Game recap courtesy of PrepsKC
EMPORIA -- The clock read 0:00 and players – from both teams – were face down all over the Welch Stadium field.
Blue Valley had just pulled off a heart-stopping 27-26 win over Salina South for the Kansas Class 5A State Championship, and the emotion was palpable and very, very raw.
Those that weren’t in on the tackle on the last crazy play – a South throw and run that went for 32 yards but ended up 27 yards from the end zone – still found their way to the turf, overcome by the gravity of the moment.
“I was honestly kind of scared, because I don’t play much defense,” said Blue Valley’s Mikey Henson, who scored the first Tiger touchdown from his normal wide receiver post, but found himself pressed into duty on the game’s final play, as one of his team’s better athletes. “But there’s nothing else better in life than this feeling right now.”
It was those feelings – of elation, desperation, euphoria and heartbreak – that pulsed through the stadium, even 15 minutes after the contest.
If you could script a high school championship game, you’d be hard pressed to do any better than this.
“We knew it was going to take everything we had for 48 minutes,” said Blue Valley Coach Eric Driskell, whose team helped its coach to his second state title in four years and the sixth in the history of the school.
Indeed, it came down to the final, desperation Cougar heave before Driskell’s Tigers could put this one in the books. That seemed fairly improbable after a first half of Blue Valley domination that concluded with the Tigers holding a 24-6 lead.
But South, which like Blue Valley saw its season end at 10-3, was not going to go down without a fight.
“We got punched in the face and kind of staggered back a little bit,” South Coach Sam Sellers said of the early going, in which Blue Valley looked as if it may run and hide. “At halftime, we said, ‘we’re going to go down swinging if we’re going to go down.’”
And swing away the Cougars did – often knocking Blue Valley back onto its heels, but never knocking the Tigers out.
In fact, South pulled to within the final, one-point margin with 1:13 left when Mike Jones scored from three yards out to make it 27-26 Blue Valley. It was then that Sellers opted to go for two and the lead.
Quarterback Justin Stonebraker gave the ball to wide out Zach Nachbar on a reverse, and Nachbar – who had a run/pass option – pulled up and made an off-balance throw that landed well short of the mark.
“We wanted to win there,” Sellers said. “We thought we had momentum. If we had to do it again, I’d do the same thing.”
Indeed, South had recovered an onside kick to set its scoring drive into motion, and had scored the game’s final 20 points. It had the momentum, to be sure.

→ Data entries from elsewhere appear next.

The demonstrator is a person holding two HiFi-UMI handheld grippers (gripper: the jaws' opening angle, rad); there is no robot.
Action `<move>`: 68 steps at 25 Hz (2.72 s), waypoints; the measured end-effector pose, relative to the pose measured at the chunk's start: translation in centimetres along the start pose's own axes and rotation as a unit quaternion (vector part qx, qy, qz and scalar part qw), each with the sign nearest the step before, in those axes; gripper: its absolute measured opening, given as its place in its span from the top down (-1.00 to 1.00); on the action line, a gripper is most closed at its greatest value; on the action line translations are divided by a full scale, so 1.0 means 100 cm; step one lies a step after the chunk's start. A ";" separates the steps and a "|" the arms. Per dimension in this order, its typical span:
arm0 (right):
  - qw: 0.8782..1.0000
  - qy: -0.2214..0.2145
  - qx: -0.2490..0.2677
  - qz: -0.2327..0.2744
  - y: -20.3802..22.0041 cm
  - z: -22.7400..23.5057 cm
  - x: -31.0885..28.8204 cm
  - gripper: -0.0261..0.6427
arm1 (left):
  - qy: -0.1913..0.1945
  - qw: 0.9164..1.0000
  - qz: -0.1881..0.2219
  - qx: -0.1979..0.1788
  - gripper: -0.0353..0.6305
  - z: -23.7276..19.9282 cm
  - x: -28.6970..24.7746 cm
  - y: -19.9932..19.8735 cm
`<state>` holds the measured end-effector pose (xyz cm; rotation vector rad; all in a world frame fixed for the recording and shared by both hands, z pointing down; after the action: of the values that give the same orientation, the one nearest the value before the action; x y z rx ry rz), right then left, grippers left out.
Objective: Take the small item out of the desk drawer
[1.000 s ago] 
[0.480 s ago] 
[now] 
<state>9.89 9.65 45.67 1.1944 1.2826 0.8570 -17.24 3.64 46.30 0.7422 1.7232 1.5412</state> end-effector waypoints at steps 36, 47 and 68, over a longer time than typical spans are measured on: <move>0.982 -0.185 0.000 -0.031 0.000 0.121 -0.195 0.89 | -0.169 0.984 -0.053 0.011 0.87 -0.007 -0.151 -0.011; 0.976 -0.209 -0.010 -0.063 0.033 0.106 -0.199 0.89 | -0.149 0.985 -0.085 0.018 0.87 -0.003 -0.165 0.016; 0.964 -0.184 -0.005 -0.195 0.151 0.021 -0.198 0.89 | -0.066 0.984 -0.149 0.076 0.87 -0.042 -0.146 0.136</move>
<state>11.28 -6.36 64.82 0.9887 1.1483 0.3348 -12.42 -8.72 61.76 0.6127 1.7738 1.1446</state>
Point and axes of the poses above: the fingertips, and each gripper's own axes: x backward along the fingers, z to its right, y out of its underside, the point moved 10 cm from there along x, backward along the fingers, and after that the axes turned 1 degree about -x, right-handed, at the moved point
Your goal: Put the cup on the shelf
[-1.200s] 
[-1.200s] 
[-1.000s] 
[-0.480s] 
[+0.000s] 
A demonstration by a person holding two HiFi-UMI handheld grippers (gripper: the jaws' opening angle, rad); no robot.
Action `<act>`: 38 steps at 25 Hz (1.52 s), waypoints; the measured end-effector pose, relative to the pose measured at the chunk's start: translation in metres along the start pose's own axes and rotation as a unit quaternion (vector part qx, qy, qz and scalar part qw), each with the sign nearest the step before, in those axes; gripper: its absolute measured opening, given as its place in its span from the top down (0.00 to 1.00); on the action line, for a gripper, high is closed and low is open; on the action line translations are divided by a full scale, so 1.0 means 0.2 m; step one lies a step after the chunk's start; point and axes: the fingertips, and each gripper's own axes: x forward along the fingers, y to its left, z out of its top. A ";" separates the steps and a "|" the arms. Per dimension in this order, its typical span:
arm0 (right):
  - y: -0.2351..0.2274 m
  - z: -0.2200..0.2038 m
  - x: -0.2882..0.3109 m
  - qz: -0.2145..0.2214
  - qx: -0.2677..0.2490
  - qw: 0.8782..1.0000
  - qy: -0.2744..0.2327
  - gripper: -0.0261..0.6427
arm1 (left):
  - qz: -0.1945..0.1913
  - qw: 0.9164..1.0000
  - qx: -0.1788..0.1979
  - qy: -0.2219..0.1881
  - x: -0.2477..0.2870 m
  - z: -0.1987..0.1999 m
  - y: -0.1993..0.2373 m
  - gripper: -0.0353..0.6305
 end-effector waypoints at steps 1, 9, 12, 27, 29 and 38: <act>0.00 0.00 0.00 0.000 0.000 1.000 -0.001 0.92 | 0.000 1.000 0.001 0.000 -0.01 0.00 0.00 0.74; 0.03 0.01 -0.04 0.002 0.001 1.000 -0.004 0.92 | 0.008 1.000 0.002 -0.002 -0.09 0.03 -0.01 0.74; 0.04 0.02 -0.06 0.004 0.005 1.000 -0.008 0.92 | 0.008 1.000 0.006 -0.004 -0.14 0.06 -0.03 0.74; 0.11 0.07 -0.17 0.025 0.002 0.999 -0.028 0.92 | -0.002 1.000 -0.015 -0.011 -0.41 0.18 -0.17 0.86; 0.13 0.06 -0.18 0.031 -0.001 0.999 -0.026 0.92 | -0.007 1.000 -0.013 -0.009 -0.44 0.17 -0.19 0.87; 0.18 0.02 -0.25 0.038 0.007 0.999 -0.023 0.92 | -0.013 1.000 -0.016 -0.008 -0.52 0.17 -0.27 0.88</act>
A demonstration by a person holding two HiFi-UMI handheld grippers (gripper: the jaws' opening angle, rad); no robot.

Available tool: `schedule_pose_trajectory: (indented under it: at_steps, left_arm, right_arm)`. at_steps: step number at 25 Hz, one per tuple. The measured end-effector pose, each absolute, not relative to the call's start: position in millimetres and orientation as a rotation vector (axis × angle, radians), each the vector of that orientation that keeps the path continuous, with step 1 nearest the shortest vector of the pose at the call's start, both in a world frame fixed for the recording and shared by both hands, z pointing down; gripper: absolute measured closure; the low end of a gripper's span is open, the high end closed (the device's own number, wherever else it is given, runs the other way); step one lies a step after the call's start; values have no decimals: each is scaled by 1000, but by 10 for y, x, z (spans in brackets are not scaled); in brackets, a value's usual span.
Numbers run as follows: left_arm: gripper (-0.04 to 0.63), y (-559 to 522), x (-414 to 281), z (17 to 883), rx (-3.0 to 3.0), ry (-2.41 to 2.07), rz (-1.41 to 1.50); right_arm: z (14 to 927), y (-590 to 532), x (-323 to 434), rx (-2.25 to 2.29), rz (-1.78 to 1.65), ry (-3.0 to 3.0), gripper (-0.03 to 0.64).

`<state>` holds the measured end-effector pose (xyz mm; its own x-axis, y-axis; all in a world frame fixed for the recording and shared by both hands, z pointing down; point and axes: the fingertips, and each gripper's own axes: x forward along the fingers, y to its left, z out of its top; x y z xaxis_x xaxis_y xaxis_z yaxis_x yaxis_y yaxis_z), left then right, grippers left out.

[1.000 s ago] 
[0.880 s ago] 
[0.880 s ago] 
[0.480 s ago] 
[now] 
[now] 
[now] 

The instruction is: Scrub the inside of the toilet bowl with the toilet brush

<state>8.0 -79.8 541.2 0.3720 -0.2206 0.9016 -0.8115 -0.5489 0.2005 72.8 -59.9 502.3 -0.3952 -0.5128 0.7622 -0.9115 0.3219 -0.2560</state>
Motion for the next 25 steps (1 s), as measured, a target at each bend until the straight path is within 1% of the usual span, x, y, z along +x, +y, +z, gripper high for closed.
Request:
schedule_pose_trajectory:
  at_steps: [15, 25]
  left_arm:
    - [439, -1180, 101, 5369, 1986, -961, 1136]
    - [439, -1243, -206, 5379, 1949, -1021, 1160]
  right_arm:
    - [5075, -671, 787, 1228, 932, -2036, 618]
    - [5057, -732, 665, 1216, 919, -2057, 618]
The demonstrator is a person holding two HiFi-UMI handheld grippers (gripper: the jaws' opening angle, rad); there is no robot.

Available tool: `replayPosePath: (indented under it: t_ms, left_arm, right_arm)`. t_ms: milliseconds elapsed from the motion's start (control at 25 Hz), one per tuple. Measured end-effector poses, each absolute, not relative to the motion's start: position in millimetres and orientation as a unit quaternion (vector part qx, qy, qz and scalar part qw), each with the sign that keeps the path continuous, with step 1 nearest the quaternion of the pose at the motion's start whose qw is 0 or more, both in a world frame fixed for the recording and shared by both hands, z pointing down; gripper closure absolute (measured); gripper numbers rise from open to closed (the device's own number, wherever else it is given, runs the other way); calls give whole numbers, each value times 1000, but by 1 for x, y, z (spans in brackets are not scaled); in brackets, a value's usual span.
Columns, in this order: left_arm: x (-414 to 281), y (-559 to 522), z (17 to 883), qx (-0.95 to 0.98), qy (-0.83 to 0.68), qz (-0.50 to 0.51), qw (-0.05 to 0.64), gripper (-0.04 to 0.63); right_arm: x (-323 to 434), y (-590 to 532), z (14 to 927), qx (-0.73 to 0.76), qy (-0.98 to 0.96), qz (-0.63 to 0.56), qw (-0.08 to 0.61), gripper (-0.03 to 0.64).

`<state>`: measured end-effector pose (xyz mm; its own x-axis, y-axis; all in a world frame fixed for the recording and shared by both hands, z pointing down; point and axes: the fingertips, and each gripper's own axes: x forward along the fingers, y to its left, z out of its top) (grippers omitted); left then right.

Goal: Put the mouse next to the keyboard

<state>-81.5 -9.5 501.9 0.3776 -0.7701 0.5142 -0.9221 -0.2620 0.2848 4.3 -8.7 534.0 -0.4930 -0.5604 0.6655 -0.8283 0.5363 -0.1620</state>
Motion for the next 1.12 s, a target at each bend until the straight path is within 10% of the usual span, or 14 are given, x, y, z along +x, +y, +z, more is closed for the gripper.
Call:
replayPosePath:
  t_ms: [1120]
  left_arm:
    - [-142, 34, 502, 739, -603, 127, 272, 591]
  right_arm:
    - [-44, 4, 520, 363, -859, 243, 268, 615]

And, even after the failed two-point pass, there was still 1:13 on the clock, and South had its full allotment of timeouts.
The Cougars attempted a second onside kick, but this time Driskell – who had not done so prior to the first South effort – ran his “hands” team onto the field…and the Tigers recovered the kick.
But Blue Valley couldn’t take advantage of its good fortune to run out the clock, and punted just 23 seconds later.
That set the stage for the final play, in which Stonebraker hit Mitch Roets with a short pass, and Roets zigged and zagged his way through the defense before finally being dragged down just in front of the South bench with the scoreboard showing all zeroes.
That it came down to a pair of onside kicks, a two-point conversion try and a nutty, final play was due, at least in part, to Blue Valley’s decision to pass up a possible field goal try with just over eight minutes left.
The kick – which would have been a 36-yarder – would have made it a three-score game at 30-13 if Logan Brettell (who had earlier made 20- and 27-yarders) had been able to knock it home.
But the kick never came, due to a decision by Driskell and staff to go for the first down – and possibly the touchdown.
“It was one of those (decisions) that was going to haunt me if it didn’t turn out this way (with a win),” Driskell admitted after the game. “I twisted and turned on that whole decision.”
South’s final 13 points and the excitement in the kicking game all followed.
In the end, Henson said, his team’s having played in several close, tough games throughout the year paid dividends.
“Any time you can play a big game, it’s definitely going to help you in the long run,” said the senior, who was part of close victories against South in the regular season and Blue Valley West in the playoffs. “We looked at it as getting better each week in the playoffs instead of just moving on.”
Blue Valley was led offensively by the trio of Brettell, Henson and Chance Nelson. Brettell had 147 yards through the air on a 13-of-19 performance, scored two rushing TDs, and kicked the aforementioned pair of field goals.
Henson had 106 yards receiving on seven catches and the opening TD, and Nelson had 102 yards on the ground on 18 very tough carries.
“It didn’t look easy,” Henson said of the difficulty in gaining yards on the Cougar defense, particularly in the second half, “and it was 10 times worse out there trying to pick them up.”
But in the end, Henson and his mates were able to pick themselves up off the turf – and hoist a championship trophy into the late November air.